Reduced methylation at VMP1 (TMEM49) and the interferon-inducible inflammasome trigger AIM2 were driving Factor 4, which also shared lowered ZEB2 methylation with Factor1 (Fig. 3H-I). Gene expression behind Factor 4 included the immunosuppressive CD274 (PD-L1), along with Fc gamma receptor 1 (FCGR1A, FCGR1B) and AIM2 (overexpressed, consistent with lower methylation; Fig. 3J). The GWAS polymorphism rs1801274 (FCGR2A) was negatively correlated with Factor 4. Pathway analysis uncovered potential roles for Factor 4 in immune regulation, lipid metabolism, and cell death (Fig. 3K). The composition of Factor 4 shows that IBD-related differential methylation at VMP1 may relate to opsonization and phagocytosis and testifies of close coupling of pro- and anti-inflammatory responses.
DNA methylation associates with disease course in Inflammatory Bowel Disease
Follow up data were available for 291 patients with IBD in order to identify methylation markers that predicted treatment escalation in IBD over a median follow-up period of 526 days (IQR:223-775)(Table 4). Thirty nine patients with a diagnosis of CD, 26 patients with UC and 2 with IBD-U required escalation after a median follow-up time of 98 days (IQR:40-229). The median age in this group was 28 years (range: 18-67) and 58% were male (n=39). For downstream analysis, data were split into training (2/3rd) and testing set (1/3rd) for signal validation. In order to investigate DMPs that associate with treatment escalation, principal component (PC) analysis using all methylation probes was performed to identify PCs that associate with treatment escalation. In the training set (n=194; 40 escalations), 11 PCs significantly associated with treatment escalation (Supplementary Figure 6).
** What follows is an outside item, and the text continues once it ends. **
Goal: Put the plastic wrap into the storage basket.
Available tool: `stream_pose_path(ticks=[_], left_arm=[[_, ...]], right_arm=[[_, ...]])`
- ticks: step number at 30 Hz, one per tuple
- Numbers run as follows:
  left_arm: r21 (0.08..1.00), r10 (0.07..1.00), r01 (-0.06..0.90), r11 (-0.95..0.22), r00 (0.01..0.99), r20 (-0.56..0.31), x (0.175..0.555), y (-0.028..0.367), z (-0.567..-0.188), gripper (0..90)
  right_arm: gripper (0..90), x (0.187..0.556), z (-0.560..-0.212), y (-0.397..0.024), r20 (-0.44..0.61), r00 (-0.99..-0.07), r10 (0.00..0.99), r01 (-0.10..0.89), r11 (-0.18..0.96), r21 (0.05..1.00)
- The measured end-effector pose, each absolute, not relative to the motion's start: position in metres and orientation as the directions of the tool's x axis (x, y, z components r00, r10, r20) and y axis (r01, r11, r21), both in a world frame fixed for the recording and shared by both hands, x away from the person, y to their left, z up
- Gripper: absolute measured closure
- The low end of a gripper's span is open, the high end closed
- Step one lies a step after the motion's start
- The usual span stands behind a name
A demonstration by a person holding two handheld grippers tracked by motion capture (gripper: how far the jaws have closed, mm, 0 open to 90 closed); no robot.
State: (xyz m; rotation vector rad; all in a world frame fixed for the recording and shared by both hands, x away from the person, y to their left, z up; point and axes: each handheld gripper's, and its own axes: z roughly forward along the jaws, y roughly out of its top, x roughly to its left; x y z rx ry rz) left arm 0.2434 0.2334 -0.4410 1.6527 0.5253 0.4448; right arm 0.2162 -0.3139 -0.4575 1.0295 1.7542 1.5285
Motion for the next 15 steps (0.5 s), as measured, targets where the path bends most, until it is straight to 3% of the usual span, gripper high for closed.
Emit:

The first 2 PCs correlate with cell proportions, however certain PCs such as PC17 only associate with treatment escalation. Probes that represent top/bottom 5% of variance within this principal component are shown in Supplementary Figure 7.
Probes that represented the top 5% of variance across all 11PCs that associate with treatment escalation in the training set were selected (n=55) for further LASSO penalised Cox regression. A total of 3 methylation probes remained significant predictors (Table 5) in IBD. These included Transporter associated with Antigen Processing 1 (TAP1; HR: 12.79), Regulatory protein of MTOR complex 1(RPTOR; HR:1.47) and Thymocyte expressed, positive selection associated 1 (TESPA1; HR: 1.29). A model incorporating these 3 probes, was then tested in an independent testing set (n=97; 27 escalations). The 3-probe combined model remained a significant predictor of treatment escalation in the testing set with a HR of 5.19 (CI:2.14-12.56, logrank p=9.70×10-4; Figure 4). Adjusting for treatment naivety did not influence the top differentially methylated probes among patients with IBD. Similar analyses were performed to generate a model that included known clinical predictors: age, sex, hsCRP and albumin in the training set (n=174) and validated in the testing set (n=88) where data for covariates were complete. This clinical model had an HR of 4.55 (CI:2.00-10.35; p=1.03×10-4) and performed at par with the methylation model. Supplementary Table 16 shows correlations of the top 3 prognostic DMPs with conventional inflammatory markers.